Competitive sourcing is the method by which federal agencies attempt to move work performed by federal workers into the private sector. Competitive sourcing is one of the five elements of the President’s Management Agenda. While competitive sourcing may seem like a good way to save the government money in principle, any savings that the Office of Management and Budget (OMB) claims are unsubstantiated. For example, a recent Government Accountability Office (GAO) study found that a Forest Service estimate of $35.2 million in savings from competitive sourcing in fiscal years 2005 and 2006 excluded $40 million in transition costs. Other agencies are using similarly questionable criteria in generating savings estimates, and GAO has repeatedly questioned OMB’s historically grandiose savings claims. Moreover, OMB officials acknowledge that:
Last year, Congress included some significant contracting out reforms in the FY08 Defense Authorization Bill and the FY08 Omnibus Appropriation Bill. While these reforms were a good start, many of the provisions only apply to the Department of Defense (DoD). We believe these provisions should be expanded to apply to all federal agencies. They include the following:
Direct Conversions – Agencies continue to engage in direct conversions, giving work performed by federal employees to contractors, without public-private competition. This is contrary to the interests of taxpayers as well as federal employees. Section 739(a) requires public-private competitions for functions performed by ten or more federal employees. Agencies are directly converting smaller functions and breaking up larger functions in order to get under this threshold. The threshold should be reduced to zero. Agencies also let federal employees retire and then replace them with contractors, again without competition. Whether genuinely commercial functions should be contracted out should be decided by a fair competition process, not by whether the federal employees currently performing the work are of retirement age.

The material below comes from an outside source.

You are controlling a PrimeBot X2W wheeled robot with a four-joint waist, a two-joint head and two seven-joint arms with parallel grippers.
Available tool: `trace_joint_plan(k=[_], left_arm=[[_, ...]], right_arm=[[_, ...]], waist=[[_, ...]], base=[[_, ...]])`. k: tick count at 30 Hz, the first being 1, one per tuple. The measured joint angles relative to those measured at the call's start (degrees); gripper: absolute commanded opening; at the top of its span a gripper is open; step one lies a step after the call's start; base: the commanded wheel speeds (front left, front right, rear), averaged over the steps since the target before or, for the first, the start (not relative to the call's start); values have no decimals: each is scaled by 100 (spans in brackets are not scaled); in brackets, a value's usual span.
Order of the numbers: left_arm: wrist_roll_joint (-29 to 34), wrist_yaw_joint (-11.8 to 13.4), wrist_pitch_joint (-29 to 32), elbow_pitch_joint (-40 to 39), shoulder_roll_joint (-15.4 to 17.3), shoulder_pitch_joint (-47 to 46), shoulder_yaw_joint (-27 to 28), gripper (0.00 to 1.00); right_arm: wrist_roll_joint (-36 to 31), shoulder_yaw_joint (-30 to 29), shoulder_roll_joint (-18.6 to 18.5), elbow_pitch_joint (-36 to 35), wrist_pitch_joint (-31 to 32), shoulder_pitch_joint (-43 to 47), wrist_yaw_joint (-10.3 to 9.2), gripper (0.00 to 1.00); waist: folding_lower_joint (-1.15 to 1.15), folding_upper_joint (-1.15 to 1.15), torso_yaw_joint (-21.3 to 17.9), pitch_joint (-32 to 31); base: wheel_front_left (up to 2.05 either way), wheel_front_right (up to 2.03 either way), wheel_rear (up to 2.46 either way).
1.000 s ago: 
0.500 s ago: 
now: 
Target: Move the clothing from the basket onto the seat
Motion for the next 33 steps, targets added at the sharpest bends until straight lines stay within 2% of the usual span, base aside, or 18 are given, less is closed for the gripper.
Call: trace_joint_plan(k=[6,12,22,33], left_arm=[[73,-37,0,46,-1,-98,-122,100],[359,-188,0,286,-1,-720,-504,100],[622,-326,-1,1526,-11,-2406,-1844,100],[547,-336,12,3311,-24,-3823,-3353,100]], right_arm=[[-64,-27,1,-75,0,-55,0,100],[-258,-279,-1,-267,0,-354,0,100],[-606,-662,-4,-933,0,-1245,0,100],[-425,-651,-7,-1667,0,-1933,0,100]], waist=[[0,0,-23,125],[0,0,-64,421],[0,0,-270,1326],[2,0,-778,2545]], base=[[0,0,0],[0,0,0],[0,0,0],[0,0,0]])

HPOs – OMB is requiring agencies that can’t or won’t conduct A-76 privatization reviews to instead achieve their federal employee quotas with High Performing Organization (HPO) reorganizations. Because HPOs, as internal reorganization efforts, can involve both commercial and inherently governmental employees, they are usually larger and more extensive than A-76 studies and thus can have far more wide-ranging consequences for the delivery of services. A serious flaw with HPOs is that there is practically no guidance for agencies to follow in devising their HPO reorganization plans. As much as unions sometimes object to A-76 studies, there is at least an established process in place that Congress is informed about and agency employees can count on. For HPOs, no such process or guidance exists. There is no paper trail or Congressional reporting requirement for committees or affected federal employees to follow. In fact, we have been told by the top competitive sourcing officers that their entire guidance for a specific HPO review impacting 3,500 workers is a set of bullet points that fits on one side of a sheet of paper. Agencies are conducting multi-million dollar reorganizations of critical government functions, and yet neither employee representatives nor Congress know anything about the process they are using.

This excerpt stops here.